Exercise goal> Beginning with the line that holds "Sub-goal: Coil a" in the data below, give again every line through the one that holds "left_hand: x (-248", exactly as written.

The data>
● ● ● ● ●

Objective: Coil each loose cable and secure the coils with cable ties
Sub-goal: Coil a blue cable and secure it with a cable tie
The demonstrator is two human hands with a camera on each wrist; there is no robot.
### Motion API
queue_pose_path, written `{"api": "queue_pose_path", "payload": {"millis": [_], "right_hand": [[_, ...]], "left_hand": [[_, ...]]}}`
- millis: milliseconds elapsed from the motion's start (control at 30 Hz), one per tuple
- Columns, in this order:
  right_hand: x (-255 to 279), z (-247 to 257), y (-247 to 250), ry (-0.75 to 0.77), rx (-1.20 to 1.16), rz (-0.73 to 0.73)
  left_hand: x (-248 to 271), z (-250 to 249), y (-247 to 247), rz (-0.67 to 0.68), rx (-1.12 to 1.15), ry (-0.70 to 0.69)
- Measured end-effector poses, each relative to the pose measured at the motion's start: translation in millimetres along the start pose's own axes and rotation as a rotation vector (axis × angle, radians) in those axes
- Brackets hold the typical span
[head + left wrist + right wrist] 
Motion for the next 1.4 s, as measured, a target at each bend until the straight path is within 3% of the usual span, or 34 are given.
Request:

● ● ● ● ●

Solution to this task>
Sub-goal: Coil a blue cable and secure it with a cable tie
The demonstrator is two human hands with a camera on each wrist; there is no robot.
### Motion API
queue_pose_path, written `{"api": "queue_pose_path", "payload": {"millis": [_], "right_hand": [[_, ...]], "left_hand": [[_, ...]]}}`
- millis: milliseconds elapsed from the motion's start (control at 30 Hz), one per tuple
- Columns, in this order:
  right_hand: x (-255 to 279), z (-247 to 257), y (-247 to 250), ry (-0.75 to 0.77), rx (-1.20 to 1.16), rz (-0.73 to 0.73)
  left_hand: x (-248 to 271), z (-250 to 249), y (-247 to 247), rz (-0.67 to 0.68), rx (-1.12 to 1.15), ry (-0.70 to 0.69)

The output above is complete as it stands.